Brief: Give again, word for word, every line below from the one that has "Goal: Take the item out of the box" through the one that has "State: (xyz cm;", both included, and no others.

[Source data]
● ● ● ● ●

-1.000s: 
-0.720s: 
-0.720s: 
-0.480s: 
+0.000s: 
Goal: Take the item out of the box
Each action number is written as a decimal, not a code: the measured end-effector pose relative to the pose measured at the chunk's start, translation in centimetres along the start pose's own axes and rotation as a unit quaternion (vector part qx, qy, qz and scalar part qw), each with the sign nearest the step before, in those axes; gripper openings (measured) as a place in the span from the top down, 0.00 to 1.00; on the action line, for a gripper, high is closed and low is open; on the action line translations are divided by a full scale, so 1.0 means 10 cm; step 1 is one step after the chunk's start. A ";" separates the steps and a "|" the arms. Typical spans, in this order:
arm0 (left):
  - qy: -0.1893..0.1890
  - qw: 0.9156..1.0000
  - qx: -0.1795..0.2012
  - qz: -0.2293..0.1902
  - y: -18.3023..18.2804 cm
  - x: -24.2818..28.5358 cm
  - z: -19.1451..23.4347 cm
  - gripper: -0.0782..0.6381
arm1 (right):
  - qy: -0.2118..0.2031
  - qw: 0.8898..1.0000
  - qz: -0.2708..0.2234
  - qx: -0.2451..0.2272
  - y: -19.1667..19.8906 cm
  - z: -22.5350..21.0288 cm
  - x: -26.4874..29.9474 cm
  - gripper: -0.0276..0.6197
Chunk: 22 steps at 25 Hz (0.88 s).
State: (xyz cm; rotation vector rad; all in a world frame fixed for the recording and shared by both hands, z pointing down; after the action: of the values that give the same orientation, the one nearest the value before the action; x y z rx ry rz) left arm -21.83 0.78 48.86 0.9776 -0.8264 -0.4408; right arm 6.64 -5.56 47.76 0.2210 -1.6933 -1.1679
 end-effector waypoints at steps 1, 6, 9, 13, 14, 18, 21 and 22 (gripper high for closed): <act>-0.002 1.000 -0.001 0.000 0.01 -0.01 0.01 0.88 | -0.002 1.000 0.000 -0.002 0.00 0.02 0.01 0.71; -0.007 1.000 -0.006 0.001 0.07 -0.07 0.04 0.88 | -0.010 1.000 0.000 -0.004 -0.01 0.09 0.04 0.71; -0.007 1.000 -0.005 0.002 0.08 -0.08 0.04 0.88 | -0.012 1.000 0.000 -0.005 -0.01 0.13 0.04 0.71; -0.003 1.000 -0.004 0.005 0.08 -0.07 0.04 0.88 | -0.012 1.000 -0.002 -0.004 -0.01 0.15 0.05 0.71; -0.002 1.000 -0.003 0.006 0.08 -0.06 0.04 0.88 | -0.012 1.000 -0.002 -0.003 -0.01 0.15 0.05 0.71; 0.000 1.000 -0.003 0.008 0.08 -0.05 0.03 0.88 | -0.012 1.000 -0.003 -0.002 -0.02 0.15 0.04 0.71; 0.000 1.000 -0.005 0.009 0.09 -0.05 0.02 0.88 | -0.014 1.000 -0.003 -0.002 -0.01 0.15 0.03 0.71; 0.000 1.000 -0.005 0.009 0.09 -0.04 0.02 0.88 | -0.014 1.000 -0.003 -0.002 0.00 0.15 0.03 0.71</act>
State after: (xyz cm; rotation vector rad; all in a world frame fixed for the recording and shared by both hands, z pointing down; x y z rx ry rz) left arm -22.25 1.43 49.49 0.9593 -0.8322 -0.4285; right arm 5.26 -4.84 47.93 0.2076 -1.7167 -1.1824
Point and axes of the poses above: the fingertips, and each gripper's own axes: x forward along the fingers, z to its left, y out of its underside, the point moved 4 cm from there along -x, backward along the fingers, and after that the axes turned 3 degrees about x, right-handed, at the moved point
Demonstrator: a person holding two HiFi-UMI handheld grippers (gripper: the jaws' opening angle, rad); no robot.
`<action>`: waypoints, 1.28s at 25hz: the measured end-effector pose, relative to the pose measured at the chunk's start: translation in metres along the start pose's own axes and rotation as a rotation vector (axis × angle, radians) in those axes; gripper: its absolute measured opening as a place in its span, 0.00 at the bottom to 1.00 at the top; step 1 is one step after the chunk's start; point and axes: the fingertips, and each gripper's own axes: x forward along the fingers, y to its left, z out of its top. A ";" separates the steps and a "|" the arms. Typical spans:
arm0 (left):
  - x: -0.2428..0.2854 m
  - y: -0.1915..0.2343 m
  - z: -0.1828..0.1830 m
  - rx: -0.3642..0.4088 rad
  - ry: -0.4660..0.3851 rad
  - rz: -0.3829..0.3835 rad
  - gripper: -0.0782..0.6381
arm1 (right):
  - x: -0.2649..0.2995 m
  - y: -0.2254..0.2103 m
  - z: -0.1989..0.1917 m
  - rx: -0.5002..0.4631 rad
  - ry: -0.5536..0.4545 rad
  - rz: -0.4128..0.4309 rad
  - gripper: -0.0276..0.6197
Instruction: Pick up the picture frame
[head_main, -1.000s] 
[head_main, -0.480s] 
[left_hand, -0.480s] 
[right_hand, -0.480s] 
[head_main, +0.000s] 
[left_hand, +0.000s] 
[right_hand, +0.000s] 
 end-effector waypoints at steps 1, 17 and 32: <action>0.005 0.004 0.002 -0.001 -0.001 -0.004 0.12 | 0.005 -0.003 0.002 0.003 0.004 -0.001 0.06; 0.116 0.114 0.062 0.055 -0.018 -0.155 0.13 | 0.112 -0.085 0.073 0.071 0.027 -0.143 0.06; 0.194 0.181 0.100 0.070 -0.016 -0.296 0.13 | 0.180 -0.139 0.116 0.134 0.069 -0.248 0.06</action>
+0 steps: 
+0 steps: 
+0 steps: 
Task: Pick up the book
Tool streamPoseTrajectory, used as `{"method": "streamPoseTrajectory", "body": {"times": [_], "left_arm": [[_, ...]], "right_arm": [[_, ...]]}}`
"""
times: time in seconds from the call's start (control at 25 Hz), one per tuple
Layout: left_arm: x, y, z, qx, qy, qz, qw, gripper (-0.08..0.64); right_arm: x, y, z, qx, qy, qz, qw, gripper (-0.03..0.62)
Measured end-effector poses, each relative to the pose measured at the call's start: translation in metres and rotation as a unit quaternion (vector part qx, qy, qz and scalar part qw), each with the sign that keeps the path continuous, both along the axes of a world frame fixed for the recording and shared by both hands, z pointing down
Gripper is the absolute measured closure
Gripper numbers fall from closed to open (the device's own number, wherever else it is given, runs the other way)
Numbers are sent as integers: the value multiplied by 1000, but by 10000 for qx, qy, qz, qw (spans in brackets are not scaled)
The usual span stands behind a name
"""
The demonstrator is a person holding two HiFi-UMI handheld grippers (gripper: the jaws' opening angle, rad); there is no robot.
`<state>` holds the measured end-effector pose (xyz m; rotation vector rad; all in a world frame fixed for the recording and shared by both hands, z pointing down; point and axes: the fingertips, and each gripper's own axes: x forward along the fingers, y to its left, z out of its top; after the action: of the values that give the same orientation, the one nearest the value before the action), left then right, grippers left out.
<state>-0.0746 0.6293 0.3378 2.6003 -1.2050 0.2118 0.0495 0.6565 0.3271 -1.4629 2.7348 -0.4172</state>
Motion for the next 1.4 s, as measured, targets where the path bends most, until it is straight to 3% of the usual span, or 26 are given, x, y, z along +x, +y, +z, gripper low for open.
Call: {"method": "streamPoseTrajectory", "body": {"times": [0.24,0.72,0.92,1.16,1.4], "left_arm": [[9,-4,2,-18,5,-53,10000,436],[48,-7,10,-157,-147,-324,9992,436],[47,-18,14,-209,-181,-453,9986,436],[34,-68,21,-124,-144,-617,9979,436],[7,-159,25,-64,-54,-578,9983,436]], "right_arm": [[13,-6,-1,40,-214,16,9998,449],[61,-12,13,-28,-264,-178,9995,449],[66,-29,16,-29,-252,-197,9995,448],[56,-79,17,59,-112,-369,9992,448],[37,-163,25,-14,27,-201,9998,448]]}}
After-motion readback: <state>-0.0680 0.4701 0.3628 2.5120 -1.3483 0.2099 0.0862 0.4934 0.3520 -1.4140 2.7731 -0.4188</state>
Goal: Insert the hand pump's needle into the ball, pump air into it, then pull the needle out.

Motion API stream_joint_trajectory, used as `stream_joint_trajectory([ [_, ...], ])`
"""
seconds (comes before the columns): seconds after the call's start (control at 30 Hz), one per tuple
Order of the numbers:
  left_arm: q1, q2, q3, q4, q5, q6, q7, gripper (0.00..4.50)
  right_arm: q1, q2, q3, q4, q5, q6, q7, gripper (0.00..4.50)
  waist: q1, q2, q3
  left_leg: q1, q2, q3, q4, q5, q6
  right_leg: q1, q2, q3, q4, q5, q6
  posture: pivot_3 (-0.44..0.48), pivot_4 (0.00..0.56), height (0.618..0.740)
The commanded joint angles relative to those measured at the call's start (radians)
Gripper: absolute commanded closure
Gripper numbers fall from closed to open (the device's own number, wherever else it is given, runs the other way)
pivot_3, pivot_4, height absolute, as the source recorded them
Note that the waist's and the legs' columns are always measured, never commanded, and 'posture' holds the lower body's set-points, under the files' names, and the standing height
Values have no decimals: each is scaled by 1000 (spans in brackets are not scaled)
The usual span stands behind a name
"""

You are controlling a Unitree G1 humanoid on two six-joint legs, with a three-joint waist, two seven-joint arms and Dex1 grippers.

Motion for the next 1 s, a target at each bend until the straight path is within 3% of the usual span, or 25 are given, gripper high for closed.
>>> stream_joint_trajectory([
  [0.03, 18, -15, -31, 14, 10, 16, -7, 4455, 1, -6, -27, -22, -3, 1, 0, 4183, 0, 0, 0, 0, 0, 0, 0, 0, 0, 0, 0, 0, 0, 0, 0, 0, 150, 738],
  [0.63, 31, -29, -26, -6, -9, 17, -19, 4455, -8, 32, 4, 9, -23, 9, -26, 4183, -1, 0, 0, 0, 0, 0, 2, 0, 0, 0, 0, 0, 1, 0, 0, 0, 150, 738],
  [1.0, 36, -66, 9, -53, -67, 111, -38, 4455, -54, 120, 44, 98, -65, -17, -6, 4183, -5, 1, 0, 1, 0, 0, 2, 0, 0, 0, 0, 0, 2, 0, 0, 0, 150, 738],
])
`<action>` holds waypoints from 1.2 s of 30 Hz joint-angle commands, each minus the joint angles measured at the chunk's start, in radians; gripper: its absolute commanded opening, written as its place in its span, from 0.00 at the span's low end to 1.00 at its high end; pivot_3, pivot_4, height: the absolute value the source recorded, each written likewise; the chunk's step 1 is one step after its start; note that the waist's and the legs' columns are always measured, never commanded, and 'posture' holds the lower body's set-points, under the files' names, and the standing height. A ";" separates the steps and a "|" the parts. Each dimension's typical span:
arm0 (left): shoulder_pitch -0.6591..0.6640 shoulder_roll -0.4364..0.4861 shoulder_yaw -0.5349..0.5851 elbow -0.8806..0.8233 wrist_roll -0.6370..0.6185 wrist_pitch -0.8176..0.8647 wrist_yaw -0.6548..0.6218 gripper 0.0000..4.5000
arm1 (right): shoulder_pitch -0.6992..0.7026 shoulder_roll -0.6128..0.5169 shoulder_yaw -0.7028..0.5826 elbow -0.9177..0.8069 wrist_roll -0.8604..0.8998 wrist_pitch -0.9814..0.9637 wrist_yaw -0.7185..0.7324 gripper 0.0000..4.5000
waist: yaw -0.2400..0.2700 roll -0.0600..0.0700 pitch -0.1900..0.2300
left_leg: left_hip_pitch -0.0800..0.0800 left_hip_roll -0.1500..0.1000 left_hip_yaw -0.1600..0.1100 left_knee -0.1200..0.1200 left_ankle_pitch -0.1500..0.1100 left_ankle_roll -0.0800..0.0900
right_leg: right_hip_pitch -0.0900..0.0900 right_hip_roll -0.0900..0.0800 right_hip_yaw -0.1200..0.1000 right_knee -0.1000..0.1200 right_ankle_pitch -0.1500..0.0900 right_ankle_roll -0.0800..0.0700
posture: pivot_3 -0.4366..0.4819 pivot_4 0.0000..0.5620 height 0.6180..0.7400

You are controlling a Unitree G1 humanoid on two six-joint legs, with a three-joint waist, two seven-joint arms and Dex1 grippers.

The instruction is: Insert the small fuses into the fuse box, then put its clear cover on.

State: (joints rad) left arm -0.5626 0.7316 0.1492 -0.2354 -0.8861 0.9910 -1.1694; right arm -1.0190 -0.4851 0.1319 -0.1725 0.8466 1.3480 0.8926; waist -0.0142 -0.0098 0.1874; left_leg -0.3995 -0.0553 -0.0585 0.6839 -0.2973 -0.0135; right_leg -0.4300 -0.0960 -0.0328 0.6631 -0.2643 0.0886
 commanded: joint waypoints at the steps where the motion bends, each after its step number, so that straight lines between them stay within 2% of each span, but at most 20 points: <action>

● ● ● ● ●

Problem solution:
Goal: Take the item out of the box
Each action number is written as a decimal, not a code: the measured end-effector pose relative to the pose measured at the chunk's start, translation in centimetres along the start pose's own axes and rotation as a unit quaternion (vector part qx, qy, qz and scalar part qw), each with the sign nearest the step before, in those axes; gripper openings (measured) as a place in the span from the top down, 0.00 to 1.00; on the action line, for a gripper, high is closed and low is open; on the action line translations are divided by a full scale, so 1.0 means 10 cm; step 1 is one step after the chunk's start. A ";" separates the steps and a "|" the arms. Typical spans, in this order:
arm0 (left):
  - qy: -0.1893..0.1890
  - qw: 0.9156..1.0000
  - qx: -0.1795..0.2012
  - qz: -0.2293..0.1902
  - y: -18.3023..18.2804 cm
  - x: -24.2818..28.5358 cm
  - z: -19.1451..23.4347 cm
  - gripper: -0.0782..0.6381
arm1 (right):
  - qy: -0.2118..0.2031
  - qw: 0.8898..1.0000
  - qz: -0.2708..0.2234
  - qx: -0.2451..0.2272
  - y: -19.1667..19.8906 cm
  - z: -22.5350..21.0288 cm
  - x: -26.4874..29.9474 cm
  - gripper: -0.0276..0.6197
Chunk: 22 steps at 25 Hz (0.88 s).
State: (xyz cm; rotation vector rad; all in a world frame fixed for the recording and shared by both hands, z pointing down; after the action: of the values that give the same orientation, the one nearest the value before the action; x y z rx ry rz) left arm -21.83 0.78 48.86 0.9776 -0.8264 -0.4408; right arm 6.64 -5.56 47.76 0.2210 -1.6933 -1.1679

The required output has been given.